Conclusión: nadie tiene idea a ciencia cierta, ni qué hay allá fuera. Ni cuándo comenzó el universo. Ni cómo realmente ha sucedido todo.
No llama la atención que el cielo se siga escurriendo de nuestro entendimiento. Lo más curioso es que el ser humano siga actuando como si se las sabe todas. A pesar de que, como vimos, sólo sabe que no sabe nada.
Cada vez miramos hacia arriba, es como si aún fuéramos niños en el universo. Y, de hecho, lo somos. Y, claro está, todo niño tiene la soberbia propia de la ignorancia. El ser humano sigue siendo un bichito nuevo. Un retoño de animalito, pastando en el tablero de Dios. Saca conjeturas erradas. Le cuesta hacer foco y disciplinarse. Siempre quiere más. Y sobre todo, se la pasa rompiendo todo lo que viene a la vista: en este caso, el propio planeta Tierra.
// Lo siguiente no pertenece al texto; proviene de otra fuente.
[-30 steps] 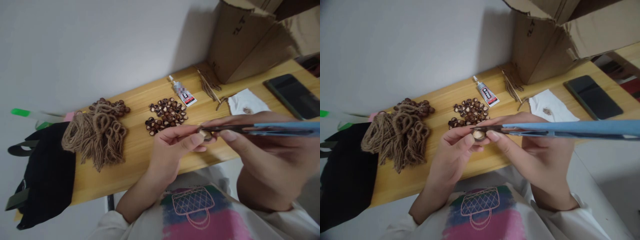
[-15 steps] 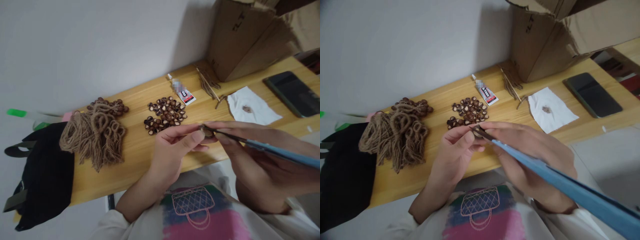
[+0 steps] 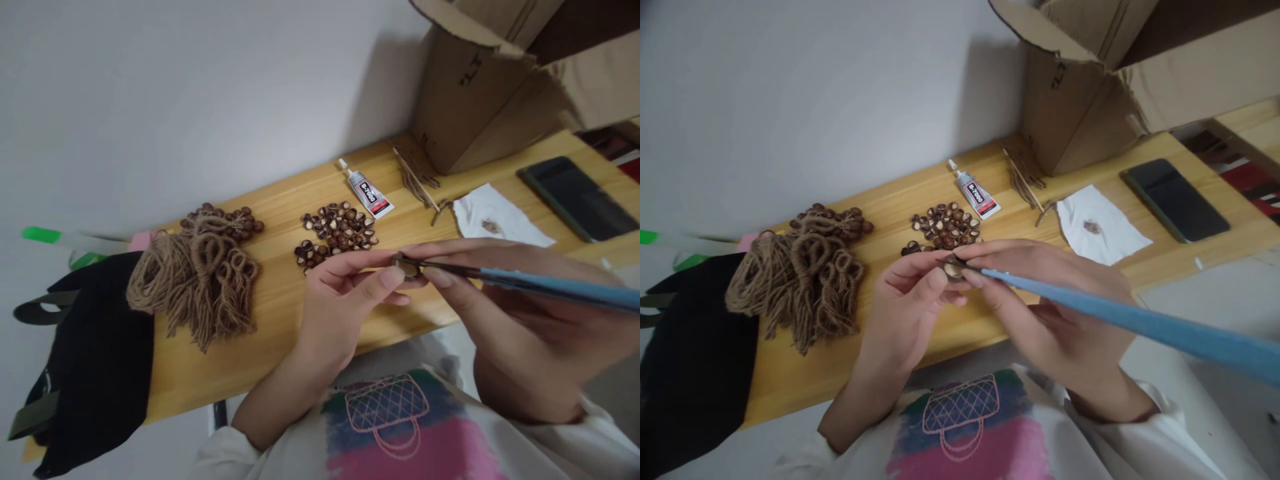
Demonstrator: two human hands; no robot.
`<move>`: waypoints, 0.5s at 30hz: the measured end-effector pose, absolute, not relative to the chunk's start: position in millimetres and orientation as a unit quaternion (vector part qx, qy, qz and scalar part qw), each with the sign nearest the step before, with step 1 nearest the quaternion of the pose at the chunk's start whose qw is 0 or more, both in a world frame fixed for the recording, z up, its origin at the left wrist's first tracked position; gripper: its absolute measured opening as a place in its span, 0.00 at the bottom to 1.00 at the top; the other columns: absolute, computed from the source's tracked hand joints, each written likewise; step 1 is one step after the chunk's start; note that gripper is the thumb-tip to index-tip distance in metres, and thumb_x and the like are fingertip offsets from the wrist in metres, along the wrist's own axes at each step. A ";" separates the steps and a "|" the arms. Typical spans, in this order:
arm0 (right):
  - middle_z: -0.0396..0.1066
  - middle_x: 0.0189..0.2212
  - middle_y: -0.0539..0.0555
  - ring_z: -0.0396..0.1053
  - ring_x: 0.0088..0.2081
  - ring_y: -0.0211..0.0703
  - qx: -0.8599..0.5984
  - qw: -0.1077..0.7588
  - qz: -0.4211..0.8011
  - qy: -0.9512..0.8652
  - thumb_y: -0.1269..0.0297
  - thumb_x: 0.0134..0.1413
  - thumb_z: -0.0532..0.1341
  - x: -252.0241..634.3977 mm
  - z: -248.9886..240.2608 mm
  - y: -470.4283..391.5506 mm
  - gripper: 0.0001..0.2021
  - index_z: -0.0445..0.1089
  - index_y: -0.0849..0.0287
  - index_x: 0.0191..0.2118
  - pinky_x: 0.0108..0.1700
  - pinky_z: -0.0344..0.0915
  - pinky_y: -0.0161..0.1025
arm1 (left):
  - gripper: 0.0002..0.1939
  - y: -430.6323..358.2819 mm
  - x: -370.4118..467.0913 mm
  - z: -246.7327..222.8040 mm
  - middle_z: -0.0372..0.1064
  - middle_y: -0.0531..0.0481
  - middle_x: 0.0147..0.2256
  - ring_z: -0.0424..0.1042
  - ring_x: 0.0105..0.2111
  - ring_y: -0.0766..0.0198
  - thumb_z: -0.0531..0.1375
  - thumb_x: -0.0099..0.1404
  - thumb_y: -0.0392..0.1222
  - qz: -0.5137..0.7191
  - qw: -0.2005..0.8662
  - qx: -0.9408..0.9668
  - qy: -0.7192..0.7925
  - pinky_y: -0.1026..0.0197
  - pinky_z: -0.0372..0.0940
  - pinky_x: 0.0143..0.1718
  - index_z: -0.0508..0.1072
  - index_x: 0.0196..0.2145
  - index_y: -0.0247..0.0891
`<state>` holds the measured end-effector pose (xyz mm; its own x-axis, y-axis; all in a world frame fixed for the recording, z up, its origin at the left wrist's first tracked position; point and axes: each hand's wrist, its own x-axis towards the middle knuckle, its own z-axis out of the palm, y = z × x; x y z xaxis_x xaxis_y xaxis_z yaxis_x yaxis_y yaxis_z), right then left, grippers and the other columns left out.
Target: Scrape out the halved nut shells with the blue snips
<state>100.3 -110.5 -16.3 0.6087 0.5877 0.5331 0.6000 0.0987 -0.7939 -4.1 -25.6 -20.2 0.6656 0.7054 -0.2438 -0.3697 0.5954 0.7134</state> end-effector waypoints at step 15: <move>0.78 0.46 0.38 0.78 0.45 0.30 -0.686 0.510 0.001 -0.519 0.73 0.56 0.66 86.1 -8.0 -67.7 0.18 0.76 0.44 0.49 0.55 0.72 0.28 | 0.12 35.9 -23.2 -1.0 0.81 0.55 0.27 0.81 0.26 0.68 0.79 0.44 0.41 0.260 0.878 0.259 0.307 0.72 0.75 0.28 0.83 0.27 0.41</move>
<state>86.1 -67.7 -8.0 0.4613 0.7131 0.5279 0.7113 0.0585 -0.7005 -23.2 35.9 -1.0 0.6756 0.6164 -0.4045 -0.2981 0.7302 0.6148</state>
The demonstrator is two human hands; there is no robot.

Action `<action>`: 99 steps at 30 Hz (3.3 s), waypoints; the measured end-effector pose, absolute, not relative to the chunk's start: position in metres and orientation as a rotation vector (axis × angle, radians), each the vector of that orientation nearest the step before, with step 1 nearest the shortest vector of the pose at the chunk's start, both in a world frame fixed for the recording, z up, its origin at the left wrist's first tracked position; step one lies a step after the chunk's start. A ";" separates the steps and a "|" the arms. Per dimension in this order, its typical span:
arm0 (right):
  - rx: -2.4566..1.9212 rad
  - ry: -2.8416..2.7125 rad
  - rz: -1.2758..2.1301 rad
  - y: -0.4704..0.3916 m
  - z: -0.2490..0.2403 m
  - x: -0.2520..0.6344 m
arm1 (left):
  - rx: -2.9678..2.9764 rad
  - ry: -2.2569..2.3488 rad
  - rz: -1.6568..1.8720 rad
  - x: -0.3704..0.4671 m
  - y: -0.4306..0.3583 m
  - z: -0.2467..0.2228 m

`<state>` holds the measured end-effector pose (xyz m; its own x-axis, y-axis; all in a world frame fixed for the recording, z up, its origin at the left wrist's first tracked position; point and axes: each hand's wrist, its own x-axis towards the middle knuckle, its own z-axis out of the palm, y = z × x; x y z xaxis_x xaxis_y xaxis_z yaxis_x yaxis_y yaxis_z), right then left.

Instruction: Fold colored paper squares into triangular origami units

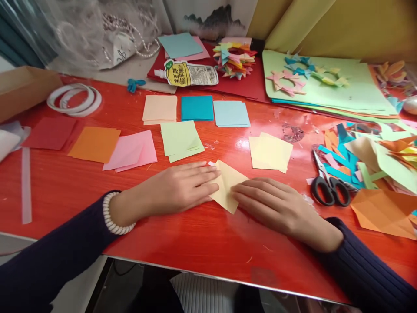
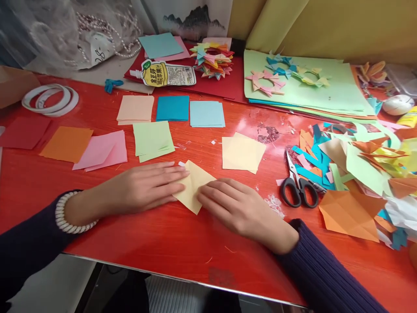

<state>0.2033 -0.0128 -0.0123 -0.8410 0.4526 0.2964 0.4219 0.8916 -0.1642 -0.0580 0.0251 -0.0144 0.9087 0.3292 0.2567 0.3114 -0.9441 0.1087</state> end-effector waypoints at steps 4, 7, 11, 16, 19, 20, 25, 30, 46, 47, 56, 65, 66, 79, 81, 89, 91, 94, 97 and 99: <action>-0.724 -2.692 0.230 -0.014 -0.014 0.198 | 3.035 0.467 0.446 -0.055 0.021 -0.016; -0.836 -2.615 0.358 -0.016 -0.015 0.193 | 3.026 0.462 0.505 -0.053 0.017 -0.016; -0.934 -2.482 0.532 -0.017 -0.013 0.190 | 3.033 0.479 0.471 -0.053 0.012 -0.012; -0.976 -2.410 0.670 -0.014 -0.012 0.188 | 2.999 0.472 0.380 -0.053 0.009 -0.006; -0.998 -2.409 0.721 -0.012 -0.012 0.185 | 2.980 0.482 0.364 -0.054 0.008 -0.006; -1.033 -2.394 0.737 -0.012 -0.012 0.183 | 2.976 0.487 0.363 -0.054 0.007 -0.006; -1.234 -2.291 0.724 -0.014 -0.014 0.175 | 2.976 0.498 0.394 -0.054 0.006 -0.007; -1.283 -2.302 0.624 -0.017 -0.015 0.171 | 2.951 0.473 0.374 -0.054 0.008 -0.006; -1.365 -2.310 0.525 -0.017 -0.019 0.167 | 2.962 0.479 0.350 -0.053 0.007 -0.007; -1.374 -2.306 0.525 -0.017 -0.020 0.168 | 2.959 0.485 0.357 -0.053 0.007 -0.007; -1.424 -2.280 0.599 -0.017 -0.022 0.171 | 2.955 0.519 0.378 -0.051 0.006 -0.009; -1.294 -2.469 0.464 -0.004 -0.016 0.194 | 2.958 0.548 0.445 -0.054 0.008 -0.009; -1.195 -2.527 0.413 -0.003 -0.017 0.197 | 2.950 0.547 0.441 -0.055 0.009 -0.008; -0.553 -2.744 -0.017 -0.008 -0.013 0.201 | 3.244 0.306 0.539 -0.054 0.013 -0.013; -0.506 -2.763 -0.088 -0.009 -0.012 0.202 | 3.207 0.247 0.529 -0.054 0.012 -0.012; -0.648 -2.702 0.321 -0.008 -0.014 0.198 | 3.013 0.357 0.449 -0.059 0.012 -0.012; -0.776 -2.637 0.470 -0.010 -0.014 0.193 | 2.963 0.361 0.437 -0.059 0.012 -0.012; -0.920 -2.543 0.639 -0.012 -0.013 0.185 | 2.909 0.358 0.385 -0.059 0.013 -0.012; -1.013 -2.473 0.699 -0.015 -0.012 0.179 | 2.871 0.344 0.355 -0.060 0.014 -0.011; -1.090 -2.430 0.721 -0.017 -0.012 0.176 | 2.854 0.337 0.350 -0.060 0.014 -0.010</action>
<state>0.1762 -0.0170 -0.0124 -0.6267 0.7684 0.1300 0.5732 0.5675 -0.5911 -0.0602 0.0140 -0.0103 0.9445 0.2557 0.2061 0.1967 -0.9430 0.2685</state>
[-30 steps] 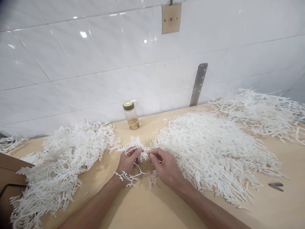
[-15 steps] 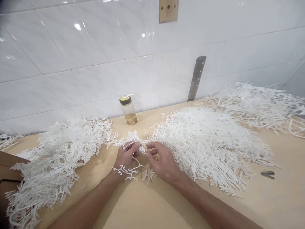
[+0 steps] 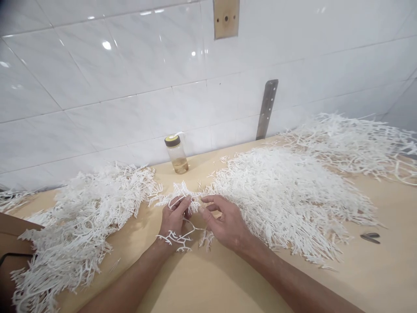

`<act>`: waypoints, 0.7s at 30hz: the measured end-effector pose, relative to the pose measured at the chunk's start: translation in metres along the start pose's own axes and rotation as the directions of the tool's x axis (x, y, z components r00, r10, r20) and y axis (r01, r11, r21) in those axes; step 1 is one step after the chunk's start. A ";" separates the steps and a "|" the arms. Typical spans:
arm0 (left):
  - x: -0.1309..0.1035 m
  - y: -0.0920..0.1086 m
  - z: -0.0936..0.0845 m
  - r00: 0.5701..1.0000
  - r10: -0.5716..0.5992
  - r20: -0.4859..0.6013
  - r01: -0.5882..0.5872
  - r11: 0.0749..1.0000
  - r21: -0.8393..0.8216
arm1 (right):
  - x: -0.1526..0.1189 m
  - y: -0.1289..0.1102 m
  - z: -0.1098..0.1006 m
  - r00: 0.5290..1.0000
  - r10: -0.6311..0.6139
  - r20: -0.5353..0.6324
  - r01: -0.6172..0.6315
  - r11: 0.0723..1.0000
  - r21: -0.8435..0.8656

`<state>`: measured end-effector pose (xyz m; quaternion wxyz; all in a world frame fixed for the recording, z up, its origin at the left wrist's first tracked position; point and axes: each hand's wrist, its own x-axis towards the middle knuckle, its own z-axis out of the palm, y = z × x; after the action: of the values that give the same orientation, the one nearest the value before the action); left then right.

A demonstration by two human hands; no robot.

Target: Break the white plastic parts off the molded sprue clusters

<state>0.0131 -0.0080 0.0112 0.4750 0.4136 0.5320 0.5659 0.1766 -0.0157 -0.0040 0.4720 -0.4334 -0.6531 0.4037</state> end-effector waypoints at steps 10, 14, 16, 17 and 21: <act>-0.004 -0.004 0.005 0.997 0.068 0.019 -0.069 0.996 0.061 | 0.004 0.012 0.004 0.994 -0.077 -0.079 0.069 0.992 -0.105; -0.002 -0.010 0.004 0.995 0.055 0.081 -0.058 0.998 0.030 | 0.006 0.011 0.003 0.992 -0.058 -0.116 0.049 0.995 -0.084; 0.000 -0.011 0.002 0.990 0.032 0.139 -0.035 0.999 0.017 | 0.007 0.010 0.002 0.991 -0.050 -0.123 0.042 0.997 -0.068; 0.001 -0.011 0.001 0.985 0.014 0.175 -0.016 1.000 0.012 | 0.007 0.010 0.002 0.991 -0.052 -0.125 0.043 0.997 -0.068; 0.004 -0.005 -0.004 0.959 -0.047 0.280 0.045 0.999 0.012 | 0.008 0.010 0.001 0.989 -0.084 -0.122 0.071 0.992 -0.109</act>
<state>0.0094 -0.0048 0.0053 0.5576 0.4785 0.4704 0.4888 0.1766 -0.0055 -0.0117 0.5044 -0.4561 -0.6585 0.3223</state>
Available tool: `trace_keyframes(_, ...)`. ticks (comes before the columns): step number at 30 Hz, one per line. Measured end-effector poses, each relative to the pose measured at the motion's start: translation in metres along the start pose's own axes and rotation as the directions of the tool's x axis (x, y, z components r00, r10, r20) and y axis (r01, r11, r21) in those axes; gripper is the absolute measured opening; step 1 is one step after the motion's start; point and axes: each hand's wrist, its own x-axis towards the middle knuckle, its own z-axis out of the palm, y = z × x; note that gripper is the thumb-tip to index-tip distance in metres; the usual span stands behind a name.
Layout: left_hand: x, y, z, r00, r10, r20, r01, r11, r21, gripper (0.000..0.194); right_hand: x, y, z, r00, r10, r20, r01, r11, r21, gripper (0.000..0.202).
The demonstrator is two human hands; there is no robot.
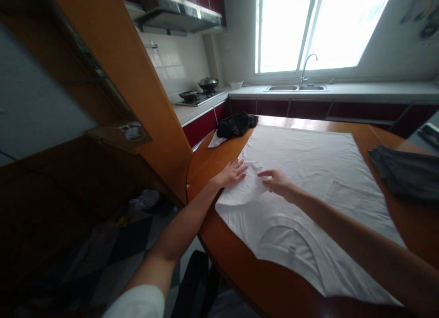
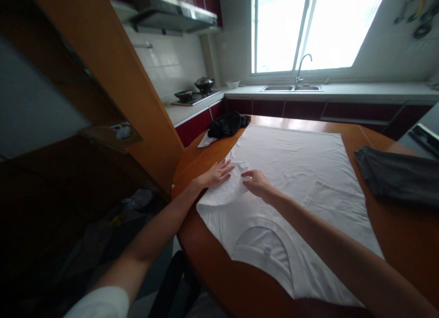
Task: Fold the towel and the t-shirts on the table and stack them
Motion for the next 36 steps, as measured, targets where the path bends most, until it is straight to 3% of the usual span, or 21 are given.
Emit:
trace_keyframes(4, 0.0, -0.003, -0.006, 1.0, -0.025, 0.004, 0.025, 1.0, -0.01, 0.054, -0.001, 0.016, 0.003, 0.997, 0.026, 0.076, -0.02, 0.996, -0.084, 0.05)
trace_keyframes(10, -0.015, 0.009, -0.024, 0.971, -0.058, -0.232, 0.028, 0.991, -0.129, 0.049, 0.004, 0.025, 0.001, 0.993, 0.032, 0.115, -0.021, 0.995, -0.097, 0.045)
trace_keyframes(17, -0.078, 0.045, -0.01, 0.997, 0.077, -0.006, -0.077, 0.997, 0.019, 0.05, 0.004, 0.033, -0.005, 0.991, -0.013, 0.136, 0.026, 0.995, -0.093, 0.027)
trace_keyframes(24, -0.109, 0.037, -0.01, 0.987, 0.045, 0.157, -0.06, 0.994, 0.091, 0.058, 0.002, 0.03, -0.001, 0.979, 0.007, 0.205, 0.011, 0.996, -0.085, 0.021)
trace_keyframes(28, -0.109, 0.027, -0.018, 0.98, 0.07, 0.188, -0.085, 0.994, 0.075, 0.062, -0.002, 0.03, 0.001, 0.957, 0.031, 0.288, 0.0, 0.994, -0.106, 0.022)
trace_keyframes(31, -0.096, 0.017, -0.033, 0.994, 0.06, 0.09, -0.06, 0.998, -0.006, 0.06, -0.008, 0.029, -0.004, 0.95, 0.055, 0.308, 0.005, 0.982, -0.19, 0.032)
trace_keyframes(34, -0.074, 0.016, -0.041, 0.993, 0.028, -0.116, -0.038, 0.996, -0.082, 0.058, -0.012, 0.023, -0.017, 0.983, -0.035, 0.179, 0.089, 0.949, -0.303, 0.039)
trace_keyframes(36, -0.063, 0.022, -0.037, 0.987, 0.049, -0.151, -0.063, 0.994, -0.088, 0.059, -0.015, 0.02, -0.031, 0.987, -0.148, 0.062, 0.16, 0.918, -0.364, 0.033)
Admitámoslo: estamos más para el jardín de infantes que para la universidad. Más para el chupete que para jugar a ser astrónomos. Somos bebés de pecho disfrazados de adultos. Debe ser por eso que los seres de otros planetas, más ancianos, más sabios, se resisten a venir a darnos una mano. No querrán, imaginamos, perder tiempo con niños que cagan todo lo que tocan. Y rompen todo lo que se les da. Mejor dejarnos solos luchando contra nosotros mismos, en un confín del espacio, a ver si, de alguna buena vez, aprendemos la lección.